L'armée américaine connaît une recrudescence d'agressions sexuelles, illustrée par une accumulation de scandales retentissants, une situation qui "mine" la confiance et la réputation du Pentagone a estimé mardi son chef Chuck Hagel.
"C'est l'un des défis les plus sérieux auquel fait face ce ministère. C'est une menace pour la sécurité et le bien-être de nos personnels", a déclaré le chef du Pentagone Chuck Hagel lors d'une conférence de presse, au lendemain de la révélation d'un nouveau scandale impliquant un lieutenant-colonel.
Cet officier de 41 ans a été interpellé en état d'ébriété après avoir "approché une femme sur un parking, et attrapé ses seins et ses fesses", selon la police d'Arlington, dans la banlieue de Washington. Ironie du sort, il était chargé de la prévention contre le viol et les violences sexuelles au sein de l'Air Force.
Le secrétaire à la Défense s'est dit "outré et dégoûté" par ces allégations, tandis que le président Barack Obama a jugé que l'officier devait rendre des comptes et, le cas échéant, être déféré "devant la justice militaire, limogé, dégradé". "Ce n'est pas acceptable, un point c'est tout", a-t-il lancé.
Pour M. Hagel, l'armée américaine "approche peut-être du point où la fréquence de ces crimes et la perception que cela est toléré pourraient bien miner notre capacité à remplir efficacement notre mission ainsi que recruter et garder les gens dont nous avons besoin".
De fait, le nombre d'agressions sexuelles dans les rangs s'est élevé à 3.374 cas en 2012, en augmentation de 6% par rapport à l'année précédente, pointe le Pentagone dans un rapport rendu public mardi. Mais elles sont "loin d'être systématiquement rapportées auprès des autorités", précise-t-il.
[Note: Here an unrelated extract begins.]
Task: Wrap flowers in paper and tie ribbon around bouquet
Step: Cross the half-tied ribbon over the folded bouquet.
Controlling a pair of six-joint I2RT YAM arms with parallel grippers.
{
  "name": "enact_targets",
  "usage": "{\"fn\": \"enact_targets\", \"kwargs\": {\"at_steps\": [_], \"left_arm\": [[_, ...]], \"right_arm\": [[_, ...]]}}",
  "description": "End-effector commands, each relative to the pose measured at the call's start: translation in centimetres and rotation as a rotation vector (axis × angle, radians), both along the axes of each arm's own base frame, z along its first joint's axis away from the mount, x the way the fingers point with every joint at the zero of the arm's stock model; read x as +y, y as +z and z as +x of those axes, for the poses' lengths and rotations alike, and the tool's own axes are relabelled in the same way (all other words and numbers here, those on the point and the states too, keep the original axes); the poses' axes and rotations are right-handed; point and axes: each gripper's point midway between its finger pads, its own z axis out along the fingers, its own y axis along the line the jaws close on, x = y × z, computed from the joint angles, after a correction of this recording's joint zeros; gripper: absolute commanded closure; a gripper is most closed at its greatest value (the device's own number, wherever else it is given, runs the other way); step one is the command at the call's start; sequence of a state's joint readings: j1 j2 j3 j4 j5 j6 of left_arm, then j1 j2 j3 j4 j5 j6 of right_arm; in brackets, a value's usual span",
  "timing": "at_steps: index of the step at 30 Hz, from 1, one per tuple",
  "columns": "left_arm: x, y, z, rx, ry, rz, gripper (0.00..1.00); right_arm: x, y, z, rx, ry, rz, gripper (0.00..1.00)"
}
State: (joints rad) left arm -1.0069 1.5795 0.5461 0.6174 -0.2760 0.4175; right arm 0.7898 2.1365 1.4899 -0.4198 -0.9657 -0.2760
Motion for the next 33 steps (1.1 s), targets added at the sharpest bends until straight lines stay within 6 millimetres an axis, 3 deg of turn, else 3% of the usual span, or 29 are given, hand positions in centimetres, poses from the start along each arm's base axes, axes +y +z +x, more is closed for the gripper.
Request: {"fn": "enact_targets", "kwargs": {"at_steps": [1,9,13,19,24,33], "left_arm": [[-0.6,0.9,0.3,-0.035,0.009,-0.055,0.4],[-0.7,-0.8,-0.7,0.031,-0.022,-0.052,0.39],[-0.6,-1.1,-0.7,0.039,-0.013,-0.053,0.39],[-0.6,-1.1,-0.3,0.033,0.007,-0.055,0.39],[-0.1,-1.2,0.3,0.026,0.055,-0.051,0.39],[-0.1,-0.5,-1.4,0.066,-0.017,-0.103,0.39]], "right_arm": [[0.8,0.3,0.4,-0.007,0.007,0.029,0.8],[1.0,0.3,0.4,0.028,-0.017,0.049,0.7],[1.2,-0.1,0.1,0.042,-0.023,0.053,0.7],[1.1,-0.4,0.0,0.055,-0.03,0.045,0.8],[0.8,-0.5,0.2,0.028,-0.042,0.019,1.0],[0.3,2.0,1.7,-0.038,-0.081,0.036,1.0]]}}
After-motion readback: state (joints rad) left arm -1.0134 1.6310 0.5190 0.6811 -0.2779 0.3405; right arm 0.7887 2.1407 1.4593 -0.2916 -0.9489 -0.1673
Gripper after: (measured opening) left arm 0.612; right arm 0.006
Le nombre de personnes disant avoir été victimes de "contact sexuel non sollicité" --un terme fourre-tout allant du geste déplacé à caractère sexuel au viol-- connaît lui un saut de plus d'un tiers, 26.000 femmes et hommes affirmant en avoir été victimes en 2012, contre 19.000 deux ans plus tôt.
En tout, 6,1% des femmes militaires d'active et 1,2% des hommes disent avoir subi des "contacts sexuels non sollicités", selon ce rapport.
Un tiers des affaires sans suite
Sur les 3.374 cas d'agressions sexuelles rapportés en 2012, 816 n'ont donné lieu à aucune suite judiciaire ou disciplinaire à la demande de la victime.
Les 2.558 autres cas concernaient des gestes déplacés à caractère sexuel dans 35% des cas, des agressions sexuelles (28%) et des viols ou tentatives de viols dans 33% des cas.
Quelque 66% des affaires ont abouti à un procès devant une cour martiale ou une "punition non-judiciaire" en fonction de la gravité des faits mais dans un tiers des cas aucune suite n'a pas être donnée en raison d'une insuffisance de preuves ou d'un manque de coopération de la part de la victime.
L'augmentation du nombre d'agressions sexuelles est reflété par plusieurs scandales retentissants qui ont touché le Pentagone ces derniers mois.
Un général de brigade, Jeffrey Sinclair, adjoint du commandant de la 82e division aéroportée, a ainsi été démis de ses fonctions en Afghanistan après avoir été accusé d'agressions sexuelles et de menaces de mort contre une femme.
Sur la base aérienne de Lackland, près de San Antonio, au Texas (sud), une cinquantaine de jeunes militaires ont été victimes d'agressions sexuelles ou de relations "non-professionnelles" avec au moins 23 instructeurs lors de leurs classes.
Pour le chef du Pentagone, les agressions sexuelles constituent "un problème culturel et un problème de commandement". "Ce n'est pas propre à l'armée", a-t-il observé, tout en annonçant des actions pour renforcer la responsabilité des commandants d'unité.
Un jugement partagé par le chef de la majorité démocrate au Sénat. "Il semble que nous devions changer les mentalités dans l'armée", a-t-il déclaré, se disant prêt à étudier une proposition de loi de deux élues, la démocrate Patty Murray et la républicaine Kelly Ayotte, pour renforcer la lutte contre les agressions sexuelles.